Multinacionales petroleras y gasistas como BP, Shell, Exxon y Total no solo se beneficiarán de la subida de los precios, sino que verán reforzada su posición ante los Gobiernos de todo el mundo. Ello, advierten los ecologistas, tendría un impacto desastroso en la lucha contra la crisis climática. Entre los grandes beneficiados figuran también los países del Golfo, entre ellos Arabia Saudí, Kuwait, Emiratos Árabes Unidos y Qatar, que tienen la posibilidad de aumentar sus exportaciones y contrarrestar las presiones ejercidas desde Occidente para mejorar los derechos humanos.
Los expertos más optimistas subrayan, sin embargo, que el impacto de la guerra será limitado debido al escaso peso de la economía rusa, que apenas supone el 1,5% del producto interior bruto global (un poco más que España). Sea como sea, la cuantía de los daños será proporcional a la duración del conflicto y a la eficacia de las sanciones adoptadas por Occidente para debilitar el régimen de Putin.

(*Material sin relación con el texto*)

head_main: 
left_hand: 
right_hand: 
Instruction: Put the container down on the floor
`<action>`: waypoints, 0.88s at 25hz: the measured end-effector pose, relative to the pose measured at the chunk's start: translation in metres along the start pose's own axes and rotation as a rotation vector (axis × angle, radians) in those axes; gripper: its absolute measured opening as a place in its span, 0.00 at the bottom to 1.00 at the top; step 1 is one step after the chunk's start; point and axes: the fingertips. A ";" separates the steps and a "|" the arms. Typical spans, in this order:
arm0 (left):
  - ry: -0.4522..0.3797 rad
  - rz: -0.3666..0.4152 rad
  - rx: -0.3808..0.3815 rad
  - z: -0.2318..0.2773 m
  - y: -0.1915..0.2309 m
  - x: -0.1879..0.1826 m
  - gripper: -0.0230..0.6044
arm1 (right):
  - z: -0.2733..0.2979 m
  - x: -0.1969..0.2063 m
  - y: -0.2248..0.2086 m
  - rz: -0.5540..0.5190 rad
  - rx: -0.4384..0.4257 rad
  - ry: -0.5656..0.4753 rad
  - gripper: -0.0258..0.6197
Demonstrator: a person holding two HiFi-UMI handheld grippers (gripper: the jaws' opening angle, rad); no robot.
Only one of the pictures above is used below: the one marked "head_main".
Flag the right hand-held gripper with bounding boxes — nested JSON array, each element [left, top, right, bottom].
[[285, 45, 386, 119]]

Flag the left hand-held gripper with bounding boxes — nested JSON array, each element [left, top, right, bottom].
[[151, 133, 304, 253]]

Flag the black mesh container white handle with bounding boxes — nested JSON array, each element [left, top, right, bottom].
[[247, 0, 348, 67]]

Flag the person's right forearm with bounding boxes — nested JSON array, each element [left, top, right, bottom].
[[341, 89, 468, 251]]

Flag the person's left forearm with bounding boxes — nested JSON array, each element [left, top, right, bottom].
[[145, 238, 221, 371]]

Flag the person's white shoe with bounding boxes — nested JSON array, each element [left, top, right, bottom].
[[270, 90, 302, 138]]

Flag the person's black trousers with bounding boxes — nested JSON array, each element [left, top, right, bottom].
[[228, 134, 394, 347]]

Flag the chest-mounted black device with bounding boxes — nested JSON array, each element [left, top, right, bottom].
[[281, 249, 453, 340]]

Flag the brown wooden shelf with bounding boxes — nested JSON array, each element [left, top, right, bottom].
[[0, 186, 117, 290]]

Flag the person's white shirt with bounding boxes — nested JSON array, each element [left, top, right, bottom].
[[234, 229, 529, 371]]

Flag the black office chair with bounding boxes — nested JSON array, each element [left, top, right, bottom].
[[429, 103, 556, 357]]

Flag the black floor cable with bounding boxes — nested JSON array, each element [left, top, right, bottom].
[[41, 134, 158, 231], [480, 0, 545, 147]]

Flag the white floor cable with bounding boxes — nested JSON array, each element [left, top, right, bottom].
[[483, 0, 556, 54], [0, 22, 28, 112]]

De lo que no hay duda es de que el golpe a la economía rusa va a ser durísimo. El banco de inversión Goldman Sachs calcula que el PIB retrocederá en un 7% este año, comparado con el crecimiento del 2% previsto antes de que Putin ordenase invadir Ucrania. Otros expertos elevan la caída por encima del 10%. Rusia consiguió el 18 de marzo eludir la suspensión de pagos, después de que el banco estadounidense JP Morgan aceptase tramitar el pago de 117 millones de dólares en intereses de deuda rusa. En el próximo vencimiento puede que Moscú no tenga la misma suerte.

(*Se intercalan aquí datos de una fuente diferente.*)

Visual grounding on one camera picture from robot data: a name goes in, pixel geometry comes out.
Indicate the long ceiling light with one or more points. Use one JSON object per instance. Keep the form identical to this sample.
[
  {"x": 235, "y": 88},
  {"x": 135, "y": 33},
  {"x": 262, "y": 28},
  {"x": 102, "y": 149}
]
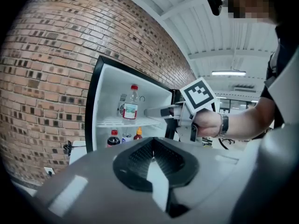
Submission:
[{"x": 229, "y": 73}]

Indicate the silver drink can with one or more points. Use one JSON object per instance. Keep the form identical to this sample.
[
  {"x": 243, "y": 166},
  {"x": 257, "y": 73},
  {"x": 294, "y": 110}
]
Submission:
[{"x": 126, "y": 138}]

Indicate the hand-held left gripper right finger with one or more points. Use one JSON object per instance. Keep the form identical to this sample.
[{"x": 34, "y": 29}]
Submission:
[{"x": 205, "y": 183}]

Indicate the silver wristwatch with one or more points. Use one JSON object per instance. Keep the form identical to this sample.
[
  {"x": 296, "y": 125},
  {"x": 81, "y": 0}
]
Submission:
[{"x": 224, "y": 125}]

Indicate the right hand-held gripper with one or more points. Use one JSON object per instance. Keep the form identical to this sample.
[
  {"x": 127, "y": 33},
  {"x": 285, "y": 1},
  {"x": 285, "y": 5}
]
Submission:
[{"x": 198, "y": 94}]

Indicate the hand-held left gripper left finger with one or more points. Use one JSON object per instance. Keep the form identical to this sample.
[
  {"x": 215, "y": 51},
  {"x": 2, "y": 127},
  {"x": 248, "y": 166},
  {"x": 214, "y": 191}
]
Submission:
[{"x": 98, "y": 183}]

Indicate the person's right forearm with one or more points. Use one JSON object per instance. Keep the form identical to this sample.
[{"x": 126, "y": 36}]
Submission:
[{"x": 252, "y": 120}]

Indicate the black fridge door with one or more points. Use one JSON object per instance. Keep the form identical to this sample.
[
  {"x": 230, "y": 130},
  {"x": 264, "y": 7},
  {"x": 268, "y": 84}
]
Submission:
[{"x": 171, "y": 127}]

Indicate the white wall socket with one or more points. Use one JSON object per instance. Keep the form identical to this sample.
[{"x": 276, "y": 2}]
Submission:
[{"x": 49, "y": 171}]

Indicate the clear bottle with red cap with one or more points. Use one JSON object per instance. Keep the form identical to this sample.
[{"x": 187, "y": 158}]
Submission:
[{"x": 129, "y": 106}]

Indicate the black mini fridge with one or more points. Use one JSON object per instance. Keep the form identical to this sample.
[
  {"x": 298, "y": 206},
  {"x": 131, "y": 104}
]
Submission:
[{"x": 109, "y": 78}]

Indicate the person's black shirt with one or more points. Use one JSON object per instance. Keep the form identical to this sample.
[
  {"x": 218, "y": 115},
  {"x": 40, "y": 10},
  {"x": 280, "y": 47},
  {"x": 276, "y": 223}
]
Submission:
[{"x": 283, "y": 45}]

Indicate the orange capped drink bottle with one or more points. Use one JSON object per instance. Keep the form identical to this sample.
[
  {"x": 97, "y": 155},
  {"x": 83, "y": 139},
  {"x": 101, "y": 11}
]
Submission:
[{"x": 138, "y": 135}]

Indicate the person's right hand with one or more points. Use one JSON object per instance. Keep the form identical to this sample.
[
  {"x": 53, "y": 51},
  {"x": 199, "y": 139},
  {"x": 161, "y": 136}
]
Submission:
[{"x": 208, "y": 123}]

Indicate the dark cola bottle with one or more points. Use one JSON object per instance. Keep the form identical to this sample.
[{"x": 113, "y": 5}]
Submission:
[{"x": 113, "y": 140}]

El impacto de la guerra en la economía de Ucrania, que está sufriendo enormes destrozos en sus infraestructuras y su tejido productivo, será mucho mayor; su PIB podría caer hasta el 60% si el conflicto se prolonga.
La gran paradoja
La gran paradoja es que mientras Occidente prohíbe a los bancos rusos acceder al sistema SWIFT y bloquea las reservas que el Banco Central de la Federación Rusa tiene fuera de sus fronteras, dejando al país al borde de la quiebra, los países occidentales siguen comprando gas y petróleo rusos. La razón es sencilla: interrumpir el suministro tendría un impacto devastador en la economía europea, y en especial para la de Alemania. El ministro alemán de Economía y Energía, Robert Habeck, vaticinó que dejar de comprar petróleo y gas a Rusia generaría “desempleo masivo, pobreza, gente que no pueda calentar sus hogares y gente que se quede sin gasolina”.

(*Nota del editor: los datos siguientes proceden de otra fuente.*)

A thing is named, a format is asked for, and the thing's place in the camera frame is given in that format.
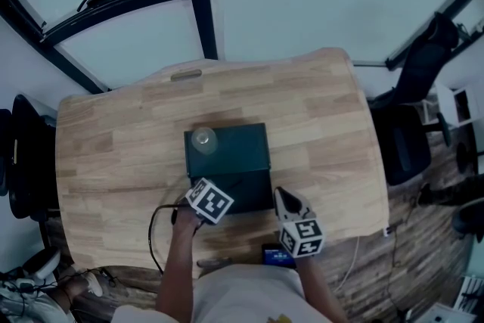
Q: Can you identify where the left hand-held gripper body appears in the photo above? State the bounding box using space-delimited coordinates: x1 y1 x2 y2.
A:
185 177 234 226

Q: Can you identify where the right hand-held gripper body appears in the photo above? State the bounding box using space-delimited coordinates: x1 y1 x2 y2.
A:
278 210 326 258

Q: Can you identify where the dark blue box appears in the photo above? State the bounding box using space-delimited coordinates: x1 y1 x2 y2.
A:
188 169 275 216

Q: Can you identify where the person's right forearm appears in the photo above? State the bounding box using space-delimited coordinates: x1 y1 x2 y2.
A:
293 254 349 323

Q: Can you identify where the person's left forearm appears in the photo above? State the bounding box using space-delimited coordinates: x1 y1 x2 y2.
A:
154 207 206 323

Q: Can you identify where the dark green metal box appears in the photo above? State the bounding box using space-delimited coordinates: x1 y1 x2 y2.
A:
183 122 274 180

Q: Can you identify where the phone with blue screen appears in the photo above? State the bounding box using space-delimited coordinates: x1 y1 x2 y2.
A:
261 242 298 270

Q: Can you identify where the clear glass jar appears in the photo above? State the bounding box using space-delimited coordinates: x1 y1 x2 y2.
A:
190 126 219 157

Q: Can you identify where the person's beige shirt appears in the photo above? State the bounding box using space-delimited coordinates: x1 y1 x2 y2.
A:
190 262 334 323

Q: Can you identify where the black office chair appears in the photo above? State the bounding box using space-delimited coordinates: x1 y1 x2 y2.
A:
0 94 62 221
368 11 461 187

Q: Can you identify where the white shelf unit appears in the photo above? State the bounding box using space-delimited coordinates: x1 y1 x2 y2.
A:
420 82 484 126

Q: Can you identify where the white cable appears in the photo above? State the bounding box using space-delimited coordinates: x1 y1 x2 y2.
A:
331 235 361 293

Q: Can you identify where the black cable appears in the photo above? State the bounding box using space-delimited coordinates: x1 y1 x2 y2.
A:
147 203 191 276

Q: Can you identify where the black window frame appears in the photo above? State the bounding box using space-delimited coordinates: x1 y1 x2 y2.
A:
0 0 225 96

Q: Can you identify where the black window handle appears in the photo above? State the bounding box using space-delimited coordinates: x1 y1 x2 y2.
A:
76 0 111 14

Alemania es la economía europea más dependiente de la energía generada en Rusia, pues de allí procede el 55% del gas natural que consumen sus ciudadanos y sus industrias (en la UE es, aproximadamente, el 40%). Los 700 millones de dólares diarios que Rusia ingresa con la venta de energía a Alemania y otros países europeos permiten a Putin financiar la guerra en Ucrania y paliar los efectos de las sanciones económicas.